Theft of Medicaid data in Utah may have been joint effort between hackers, insiders
The number of Utah citizens affected by a data breach that occurred last week has grown from an initially reported 24,000 to a currently reported 780,000, according to news reports.
A new report from Utah newspaper Deseret News says Utah government officials now estimate that some 280,000 people had their Social Security numbers stolen, and some 500,000 had less sensitive data compromised.
The victims are likely to be people who visited health care providers in the past four months. Many are children who are enrolled in Children's Health Insurance Program or Medicaid, although adults are also victims, officials said.
The reports do not say how the data was stolen, but officials say that the attack has been traced to hackers in eastern Europe. But officials are also investigating employees who were known to be present during the hours of the attack.
State officials offered some details on the nature of their security defenses. Mike Lloyd, CTO at RedSeal Networks, said that based on those reports, the Utah security architecture may be prone to human error.
"They called out five distinct types of protections," Lloyd notes. "This is typical; today’s IT infrastructure is highly complex, and the defenses built into the infrastructure are every bit as complex.

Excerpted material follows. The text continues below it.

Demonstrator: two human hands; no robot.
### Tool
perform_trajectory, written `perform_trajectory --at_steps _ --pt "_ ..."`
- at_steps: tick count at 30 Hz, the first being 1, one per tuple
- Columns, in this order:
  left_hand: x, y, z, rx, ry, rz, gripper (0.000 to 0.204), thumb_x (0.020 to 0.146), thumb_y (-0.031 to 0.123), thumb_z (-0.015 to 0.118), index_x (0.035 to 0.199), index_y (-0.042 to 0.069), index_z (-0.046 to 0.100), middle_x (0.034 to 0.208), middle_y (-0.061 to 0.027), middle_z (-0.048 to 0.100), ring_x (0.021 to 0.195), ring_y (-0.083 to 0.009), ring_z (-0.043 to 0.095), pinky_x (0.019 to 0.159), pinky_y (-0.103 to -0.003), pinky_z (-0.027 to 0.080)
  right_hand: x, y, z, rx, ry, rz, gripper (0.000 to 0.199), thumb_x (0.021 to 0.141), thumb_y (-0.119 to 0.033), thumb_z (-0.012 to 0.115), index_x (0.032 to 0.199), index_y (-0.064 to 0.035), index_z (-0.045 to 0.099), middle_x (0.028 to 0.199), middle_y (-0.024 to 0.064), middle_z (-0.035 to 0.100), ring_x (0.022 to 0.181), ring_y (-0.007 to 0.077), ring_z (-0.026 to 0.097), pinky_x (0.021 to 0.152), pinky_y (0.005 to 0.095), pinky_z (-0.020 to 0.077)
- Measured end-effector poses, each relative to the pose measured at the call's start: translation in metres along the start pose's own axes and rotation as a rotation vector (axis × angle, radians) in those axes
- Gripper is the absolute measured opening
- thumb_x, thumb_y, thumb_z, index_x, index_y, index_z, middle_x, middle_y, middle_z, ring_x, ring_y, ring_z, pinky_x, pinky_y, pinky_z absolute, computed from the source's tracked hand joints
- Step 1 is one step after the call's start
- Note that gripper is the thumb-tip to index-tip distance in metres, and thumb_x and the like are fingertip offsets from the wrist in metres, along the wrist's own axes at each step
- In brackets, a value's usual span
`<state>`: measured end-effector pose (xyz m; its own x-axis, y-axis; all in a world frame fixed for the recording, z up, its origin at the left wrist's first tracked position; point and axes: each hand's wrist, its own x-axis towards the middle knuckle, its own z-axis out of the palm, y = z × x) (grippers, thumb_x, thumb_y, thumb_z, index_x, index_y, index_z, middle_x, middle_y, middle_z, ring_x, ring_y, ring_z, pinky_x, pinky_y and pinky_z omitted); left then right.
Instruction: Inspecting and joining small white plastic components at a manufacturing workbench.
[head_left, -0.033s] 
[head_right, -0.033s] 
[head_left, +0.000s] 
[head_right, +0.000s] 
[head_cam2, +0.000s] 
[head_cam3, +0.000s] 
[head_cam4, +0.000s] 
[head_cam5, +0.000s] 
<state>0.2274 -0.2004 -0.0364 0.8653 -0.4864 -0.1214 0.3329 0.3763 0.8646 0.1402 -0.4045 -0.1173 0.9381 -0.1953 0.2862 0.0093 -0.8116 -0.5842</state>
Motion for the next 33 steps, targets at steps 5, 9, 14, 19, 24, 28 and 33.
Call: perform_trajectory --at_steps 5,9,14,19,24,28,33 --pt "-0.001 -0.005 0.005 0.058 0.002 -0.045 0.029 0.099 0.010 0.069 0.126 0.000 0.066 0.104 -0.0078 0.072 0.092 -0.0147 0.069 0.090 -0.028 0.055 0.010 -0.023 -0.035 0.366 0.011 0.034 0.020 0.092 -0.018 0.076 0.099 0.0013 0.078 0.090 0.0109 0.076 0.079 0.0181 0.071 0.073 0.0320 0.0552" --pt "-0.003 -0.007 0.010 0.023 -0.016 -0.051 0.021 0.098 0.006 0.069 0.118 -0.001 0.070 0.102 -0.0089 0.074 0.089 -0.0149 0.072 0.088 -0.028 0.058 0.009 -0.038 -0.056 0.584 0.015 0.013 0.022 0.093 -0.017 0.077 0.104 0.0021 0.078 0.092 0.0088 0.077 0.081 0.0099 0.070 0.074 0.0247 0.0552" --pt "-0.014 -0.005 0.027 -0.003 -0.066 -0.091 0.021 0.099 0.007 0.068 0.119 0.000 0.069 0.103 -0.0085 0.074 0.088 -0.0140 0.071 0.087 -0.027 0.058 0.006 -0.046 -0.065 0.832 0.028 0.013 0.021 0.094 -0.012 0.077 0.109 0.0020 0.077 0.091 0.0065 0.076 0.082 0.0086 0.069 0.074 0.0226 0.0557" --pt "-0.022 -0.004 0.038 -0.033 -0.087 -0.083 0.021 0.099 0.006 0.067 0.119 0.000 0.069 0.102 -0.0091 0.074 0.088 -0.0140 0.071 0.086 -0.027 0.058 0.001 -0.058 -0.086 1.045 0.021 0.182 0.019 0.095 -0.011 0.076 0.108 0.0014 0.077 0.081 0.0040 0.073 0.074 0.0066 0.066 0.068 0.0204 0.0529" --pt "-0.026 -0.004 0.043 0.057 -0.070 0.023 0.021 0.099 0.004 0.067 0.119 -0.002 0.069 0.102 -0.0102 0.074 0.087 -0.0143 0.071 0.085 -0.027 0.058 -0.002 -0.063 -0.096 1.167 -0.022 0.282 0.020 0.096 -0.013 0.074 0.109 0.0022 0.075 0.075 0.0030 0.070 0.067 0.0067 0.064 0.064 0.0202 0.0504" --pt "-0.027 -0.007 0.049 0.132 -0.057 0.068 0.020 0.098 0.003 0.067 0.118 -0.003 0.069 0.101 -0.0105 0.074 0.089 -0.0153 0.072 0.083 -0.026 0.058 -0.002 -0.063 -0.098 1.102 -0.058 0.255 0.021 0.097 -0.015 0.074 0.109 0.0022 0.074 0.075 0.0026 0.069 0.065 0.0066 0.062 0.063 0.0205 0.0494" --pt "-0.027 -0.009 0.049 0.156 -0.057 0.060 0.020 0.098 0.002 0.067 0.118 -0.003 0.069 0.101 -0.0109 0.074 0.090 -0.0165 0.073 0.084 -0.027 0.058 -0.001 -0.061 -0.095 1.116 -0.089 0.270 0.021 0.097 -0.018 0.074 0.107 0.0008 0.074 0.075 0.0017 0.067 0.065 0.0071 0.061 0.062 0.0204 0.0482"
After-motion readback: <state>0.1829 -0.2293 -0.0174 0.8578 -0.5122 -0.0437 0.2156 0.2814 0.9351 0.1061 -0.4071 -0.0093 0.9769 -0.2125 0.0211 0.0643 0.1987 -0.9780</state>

Unfortunately, humans don’t handle complexity well -- it’s extremely difficult to consistently follow even basic, well-established guidelines in an infrastructure that’s large, complex, and rapidly moving."
Some security processes need to be automated, Lloyd suggests. "People cannot scale to the challenge of identifying all possible cross-combinations of factors that can permit a breach such as [Utah's]," he said. "We have to deploy computers to validate that we follow our own rules, consistently, throughout our own infrastructure. So long as we rely on human effort, breaches of this sort will continue."